→ **Problem**: Exactly the lines starting at the line containing "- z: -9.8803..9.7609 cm" and ending at the line containing "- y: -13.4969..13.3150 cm" are to be written out from the listing below, both included.
───
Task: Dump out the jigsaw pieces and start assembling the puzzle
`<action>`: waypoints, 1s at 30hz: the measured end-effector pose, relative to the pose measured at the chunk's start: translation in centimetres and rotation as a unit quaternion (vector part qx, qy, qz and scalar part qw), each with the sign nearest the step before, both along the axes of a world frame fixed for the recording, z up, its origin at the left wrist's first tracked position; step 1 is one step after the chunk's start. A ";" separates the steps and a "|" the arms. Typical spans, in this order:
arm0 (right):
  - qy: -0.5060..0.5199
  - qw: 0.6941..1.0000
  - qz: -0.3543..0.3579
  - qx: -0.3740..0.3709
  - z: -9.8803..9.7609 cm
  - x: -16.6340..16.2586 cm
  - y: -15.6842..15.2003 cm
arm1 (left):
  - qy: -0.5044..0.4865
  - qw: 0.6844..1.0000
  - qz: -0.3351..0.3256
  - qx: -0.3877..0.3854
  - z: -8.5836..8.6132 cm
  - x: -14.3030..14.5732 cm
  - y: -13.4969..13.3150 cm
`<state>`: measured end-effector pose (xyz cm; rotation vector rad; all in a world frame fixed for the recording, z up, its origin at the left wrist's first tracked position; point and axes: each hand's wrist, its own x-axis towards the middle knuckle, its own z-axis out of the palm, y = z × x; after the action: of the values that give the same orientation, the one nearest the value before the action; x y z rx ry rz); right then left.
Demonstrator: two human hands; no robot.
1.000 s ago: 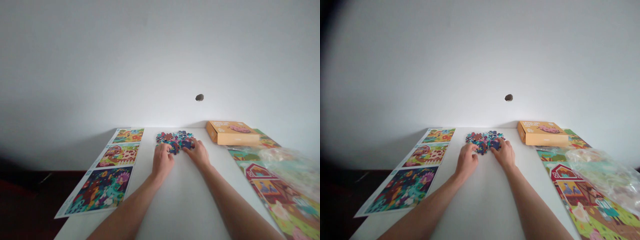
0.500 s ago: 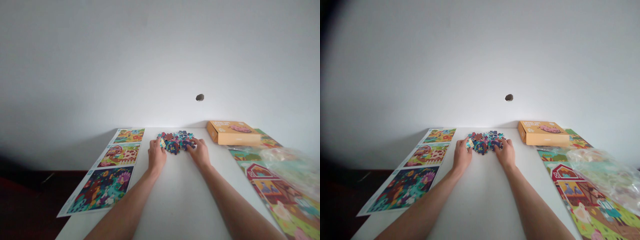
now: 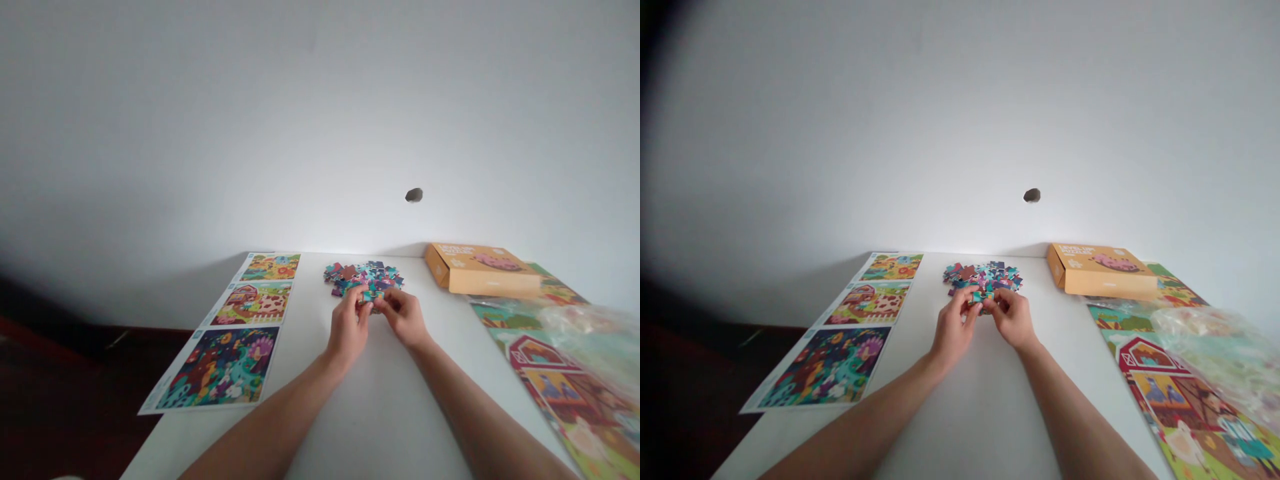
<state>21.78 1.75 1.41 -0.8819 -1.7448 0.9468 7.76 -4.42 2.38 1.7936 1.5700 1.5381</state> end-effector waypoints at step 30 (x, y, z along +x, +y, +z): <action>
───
→ **Result**:
  - z: -9.8803..9.7609 cm
  - x: -16.6340..16.2586 cm
  - y: -15.6842..15.2003 cm
arm1 (left):
  - qy: -0.5044..0.4865
  - qw: 0.6844..1.0000
  - qz: -0.3351..0.3256
  - qx: -0.3877..0.3854
  - z: -8.5836..8.6132 cm
  - x: -14.3030..14.5732 cm
  - y: -13.4969..13.3150 cm

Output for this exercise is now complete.